#### YOUR GOAL
Where a line below holds the string "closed", that line goes into the answer.

#### GIVEN INFORMATION ####

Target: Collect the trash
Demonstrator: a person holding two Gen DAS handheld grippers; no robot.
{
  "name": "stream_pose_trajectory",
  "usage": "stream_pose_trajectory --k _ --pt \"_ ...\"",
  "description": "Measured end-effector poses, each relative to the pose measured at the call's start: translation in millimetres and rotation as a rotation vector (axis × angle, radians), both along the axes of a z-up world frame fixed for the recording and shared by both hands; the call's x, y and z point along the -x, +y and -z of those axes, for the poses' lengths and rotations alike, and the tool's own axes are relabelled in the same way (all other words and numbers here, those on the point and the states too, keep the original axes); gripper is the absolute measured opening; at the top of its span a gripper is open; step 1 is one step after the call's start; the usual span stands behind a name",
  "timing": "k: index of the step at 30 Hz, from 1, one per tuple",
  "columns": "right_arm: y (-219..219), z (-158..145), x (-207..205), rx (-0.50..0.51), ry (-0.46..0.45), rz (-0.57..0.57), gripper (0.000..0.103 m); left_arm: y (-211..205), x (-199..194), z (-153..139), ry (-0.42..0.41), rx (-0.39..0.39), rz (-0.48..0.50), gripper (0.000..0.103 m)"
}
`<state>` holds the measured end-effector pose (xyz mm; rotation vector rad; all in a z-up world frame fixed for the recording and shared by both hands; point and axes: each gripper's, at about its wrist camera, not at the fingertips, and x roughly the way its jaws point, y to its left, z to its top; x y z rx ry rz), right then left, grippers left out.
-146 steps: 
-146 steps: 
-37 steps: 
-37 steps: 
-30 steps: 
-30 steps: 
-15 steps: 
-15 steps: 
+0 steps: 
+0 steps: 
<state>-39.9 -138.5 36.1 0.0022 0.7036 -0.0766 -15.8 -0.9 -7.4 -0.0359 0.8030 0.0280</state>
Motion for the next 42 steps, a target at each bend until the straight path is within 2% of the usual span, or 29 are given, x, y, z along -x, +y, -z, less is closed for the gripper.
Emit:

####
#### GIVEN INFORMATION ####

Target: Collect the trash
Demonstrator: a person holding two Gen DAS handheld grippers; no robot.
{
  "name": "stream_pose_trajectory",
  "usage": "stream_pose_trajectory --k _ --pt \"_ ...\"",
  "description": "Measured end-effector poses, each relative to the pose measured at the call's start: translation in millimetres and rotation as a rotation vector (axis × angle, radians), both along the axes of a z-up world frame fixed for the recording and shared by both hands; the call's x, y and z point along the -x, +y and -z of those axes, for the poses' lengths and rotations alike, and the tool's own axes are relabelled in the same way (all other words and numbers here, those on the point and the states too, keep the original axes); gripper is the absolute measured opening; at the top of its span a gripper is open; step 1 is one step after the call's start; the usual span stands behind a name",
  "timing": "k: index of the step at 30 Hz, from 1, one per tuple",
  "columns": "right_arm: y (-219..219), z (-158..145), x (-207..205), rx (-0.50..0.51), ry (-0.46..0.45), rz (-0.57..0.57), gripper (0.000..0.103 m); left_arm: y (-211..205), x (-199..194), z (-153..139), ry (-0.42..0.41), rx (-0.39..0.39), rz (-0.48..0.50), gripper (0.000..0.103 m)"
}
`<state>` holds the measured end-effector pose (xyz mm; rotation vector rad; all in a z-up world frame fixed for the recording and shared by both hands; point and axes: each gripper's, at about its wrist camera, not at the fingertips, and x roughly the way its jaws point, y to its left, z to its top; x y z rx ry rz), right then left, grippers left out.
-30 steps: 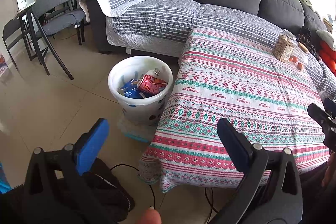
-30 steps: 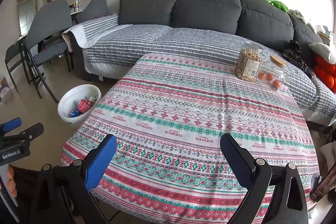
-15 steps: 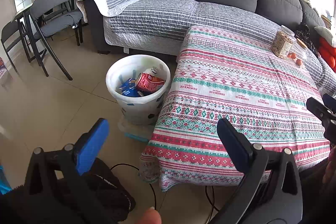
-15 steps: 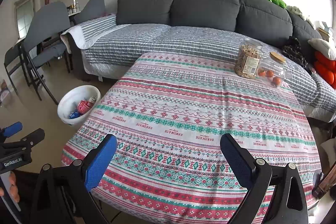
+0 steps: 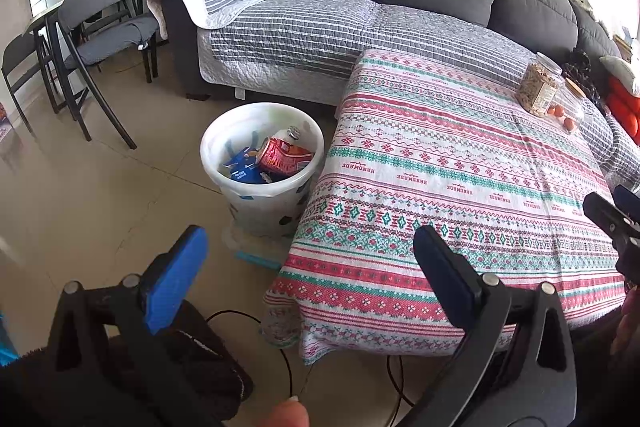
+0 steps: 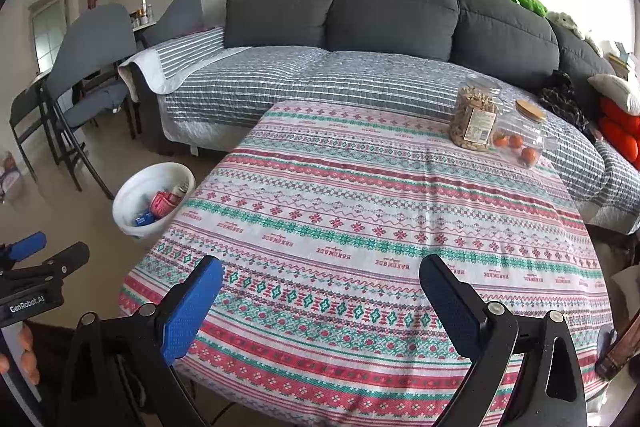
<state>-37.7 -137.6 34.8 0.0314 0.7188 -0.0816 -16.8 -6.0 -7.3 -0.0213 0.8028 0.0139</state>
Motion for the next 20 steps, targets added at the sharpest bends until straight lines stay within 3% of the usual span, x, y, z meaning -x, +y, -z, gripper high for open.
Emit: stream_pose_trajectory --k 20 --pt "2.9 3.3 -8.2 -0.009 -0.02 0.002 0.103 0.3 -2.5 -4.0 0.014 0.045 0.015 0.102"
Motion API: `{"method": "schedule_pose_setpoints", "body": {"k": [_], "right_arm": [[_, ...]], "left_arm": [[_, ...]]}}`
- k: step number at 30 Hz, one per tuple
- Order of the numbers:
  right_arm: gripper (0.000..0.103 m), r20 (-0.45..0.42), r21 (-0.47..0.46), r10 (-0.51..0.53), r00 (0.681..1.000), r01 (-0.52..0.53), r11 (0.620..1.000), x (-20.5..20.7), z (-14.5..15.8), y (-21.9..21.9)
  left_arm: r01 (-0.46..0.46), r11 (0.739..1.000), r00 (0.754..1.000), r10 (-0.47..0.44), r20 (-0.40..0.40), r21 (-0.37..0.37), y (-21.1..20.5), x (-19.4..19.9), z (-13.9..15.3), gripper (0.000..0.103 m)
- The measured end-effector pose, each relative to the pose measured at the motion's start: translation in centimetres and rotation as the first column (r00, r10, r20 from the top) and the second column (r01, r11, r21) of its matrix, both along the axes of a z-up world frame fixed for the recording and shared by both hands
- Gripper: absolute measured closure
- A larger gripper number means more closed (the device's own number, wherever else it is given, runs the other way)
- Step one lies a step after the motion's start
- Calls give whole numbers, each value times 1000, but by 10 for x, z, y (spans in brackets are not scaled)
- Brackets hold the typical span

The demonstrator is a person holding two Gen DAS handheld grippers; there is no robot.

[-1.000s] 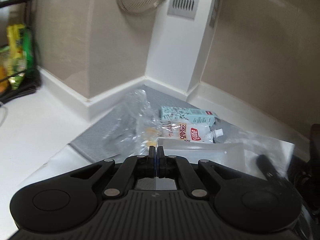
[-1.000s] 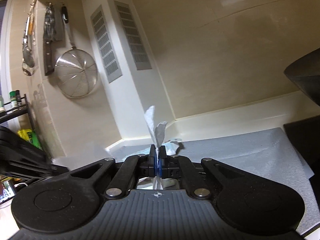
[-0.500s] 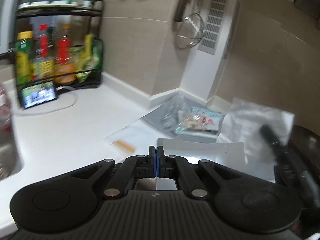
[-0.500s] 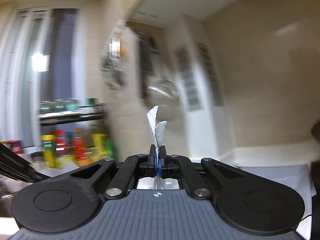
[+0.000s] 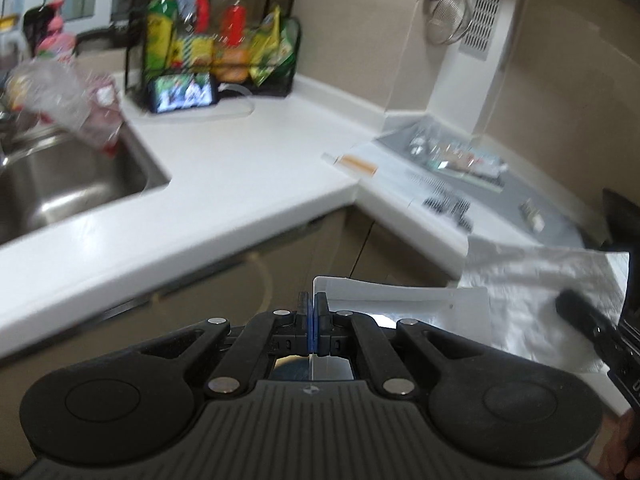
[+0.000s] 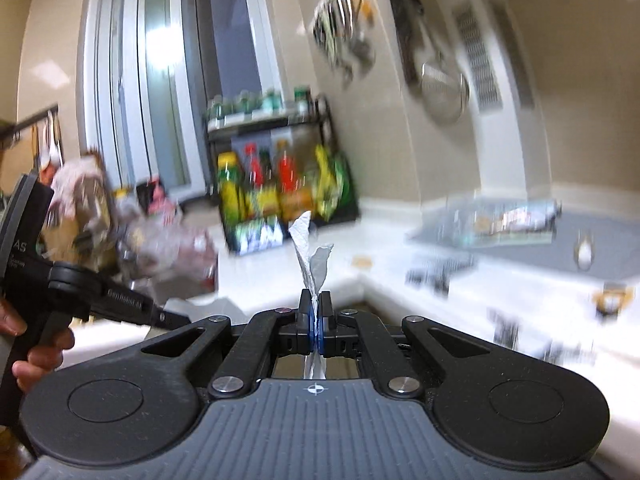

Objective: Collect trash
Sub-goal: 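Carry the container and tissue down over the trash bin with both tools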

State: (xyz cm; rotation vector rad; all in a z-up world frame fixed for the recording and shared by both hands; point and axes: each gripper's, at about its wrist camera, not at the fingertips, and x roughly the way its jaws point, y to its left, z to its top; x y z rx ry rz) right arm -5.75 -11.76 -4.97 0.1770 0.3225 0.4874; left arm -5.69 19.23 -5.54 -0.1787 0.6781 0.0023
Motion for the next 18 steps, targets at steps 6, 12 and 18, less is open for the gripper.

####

#### TASK SOLUTION
Motion for the next 42 steps, a target at each bend until the straight path is within 2% of the usual span, or 29 are given, x, y, z along -x, +y, -z, less is closed for the gripper.
- A larger gripper number means more closed (the device's own number, wherever else it is given, runs the other way)

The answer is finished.